(Your assignment)
The expected response is the full listing, retyped exactly, without its images.

(Information provided)
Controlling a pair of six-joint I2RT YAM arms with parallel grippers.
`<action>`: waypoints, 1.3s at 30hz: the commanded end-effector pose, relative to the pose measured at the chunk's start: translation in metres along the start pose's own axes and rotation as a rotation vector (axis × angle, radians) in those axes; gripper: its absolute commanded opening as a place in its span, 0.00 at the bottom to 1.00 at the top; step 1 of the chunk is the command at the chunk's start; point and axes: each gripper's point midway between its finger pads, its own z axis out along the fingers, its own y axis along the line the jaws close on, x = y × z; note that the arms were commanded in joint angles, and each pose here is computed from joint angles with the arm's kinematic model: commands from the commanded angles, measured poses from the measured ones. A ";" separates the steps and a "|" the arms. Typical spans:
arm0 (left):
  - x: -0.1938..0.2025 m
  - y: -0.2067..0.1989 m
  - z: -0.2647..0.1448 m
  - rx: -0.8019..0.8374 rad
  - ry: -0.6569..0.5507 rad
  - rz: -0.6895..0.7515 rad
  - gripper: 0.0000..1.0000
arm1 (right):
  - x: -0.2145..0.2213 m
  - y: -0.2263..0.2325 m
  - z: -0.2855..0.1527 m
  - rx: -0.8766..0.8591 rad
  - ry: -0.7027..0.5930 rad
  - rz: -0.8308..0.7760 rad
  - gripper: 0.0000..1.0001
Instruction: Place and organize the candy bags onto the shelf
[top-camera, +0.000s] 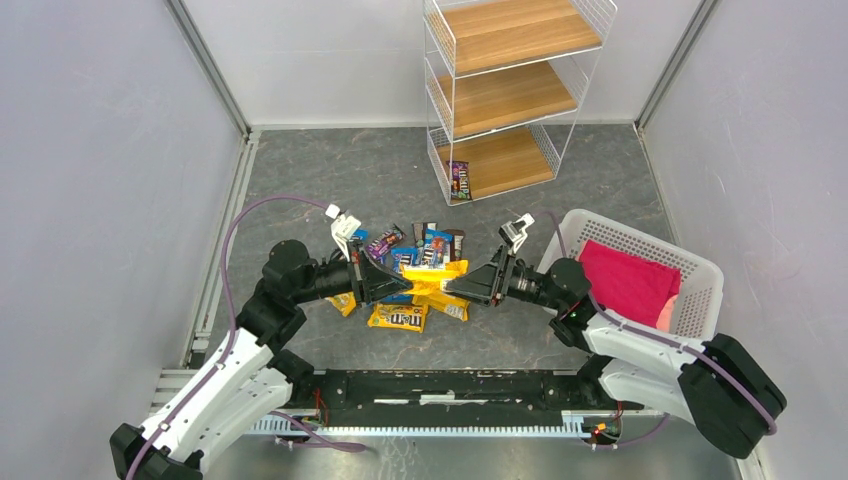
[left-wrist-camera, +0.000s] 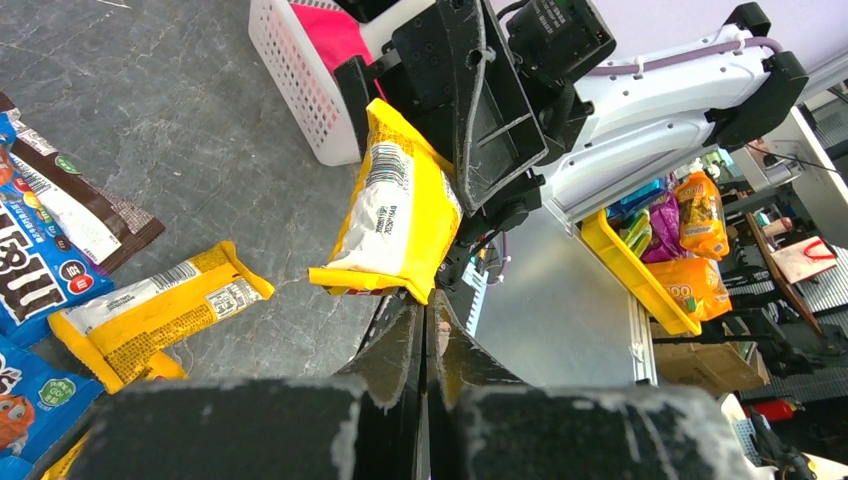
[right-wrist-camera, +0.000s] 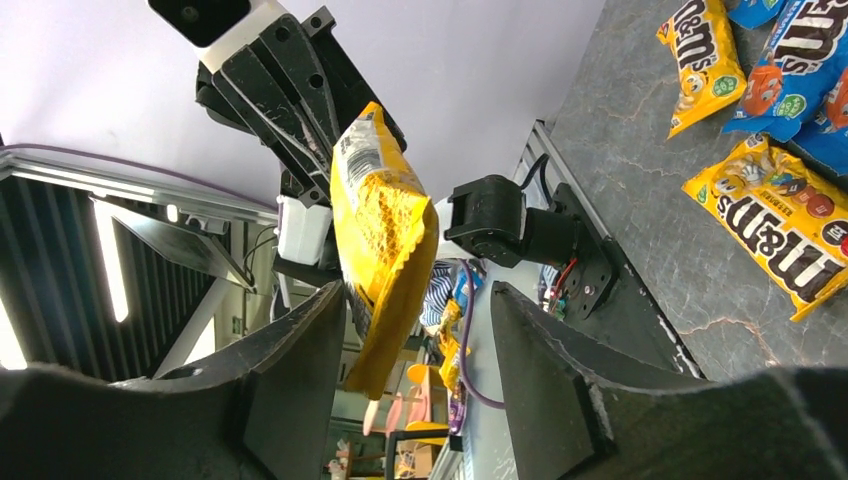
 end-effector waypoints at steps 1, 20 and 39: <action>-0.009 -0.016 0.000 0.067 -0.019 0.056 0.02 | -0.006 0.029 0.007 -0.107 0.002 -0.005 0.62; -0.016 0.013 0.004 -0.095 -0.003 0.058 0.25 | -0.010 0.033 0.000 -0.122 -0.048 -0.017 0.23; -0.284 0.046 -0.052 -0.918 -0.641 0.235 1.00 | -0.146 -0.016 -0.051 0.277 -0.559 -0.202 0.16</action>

(Answer below)
Controlling a pair of six-joint I2RT YAM arms with parallel grippers.
`<action>`: waypoints, 1.3s at 30hz: the commanded end-effector pose, relative to the pose measured at the chunk's start: translation in metres along the start pose's own axes and rotation as a rotation vector (axis × angle, radians) in those axes; gripper: its absolute commanded opening as a place in its span, 0.00 at the bottom to 1.00 at the top; step 1 of the chunk is the command at the chunk's start; point and axes: each gripper's point midway between its finger pads, its own z axis out along the fingers, its own y axis along the line the jaws close on, x = y × z; note that the arms were commanded in joint angles, and each pose here is computed from joint angles with the arm's kinematic model: commands from the commanded angles, measured poses from the measured ones. A ";" separates the steps and a "|" the arms. Typical spans:
arm0 (left):
  - x: -0.1938..0.2025 m
  - y: -0.2067..0.1989 m
  - z: -0.2647..0.1448 m
  - rx: -0.8019..0.8374 rad
  - ry: -0.6569..0.5507 rad
  - rz: -0.6895..0.7515 rad
  - gripper: 0.0000..1.0000
arm1 (right):
  - x: -0.2145..0.2213 m
  - y: -0.2263..0.2325 m
  - z: -0.2855..0.1527 m
  - rx: -0.8766..0.8591 rad
  - ry: -0.7027..0.5930 rad
  - rz: -0.8308..0.7760 rad
  - gripper: 0.0000..1.0001
Instruction: Place and organize the candy bags onto the shelf
[top-camera, +0.000s] 
[left-wrist-camera, +0.000s] 
[right-wrist-camera, +0.000s] 
 end-effector waypoints at steps 1, 20 and 39: <action>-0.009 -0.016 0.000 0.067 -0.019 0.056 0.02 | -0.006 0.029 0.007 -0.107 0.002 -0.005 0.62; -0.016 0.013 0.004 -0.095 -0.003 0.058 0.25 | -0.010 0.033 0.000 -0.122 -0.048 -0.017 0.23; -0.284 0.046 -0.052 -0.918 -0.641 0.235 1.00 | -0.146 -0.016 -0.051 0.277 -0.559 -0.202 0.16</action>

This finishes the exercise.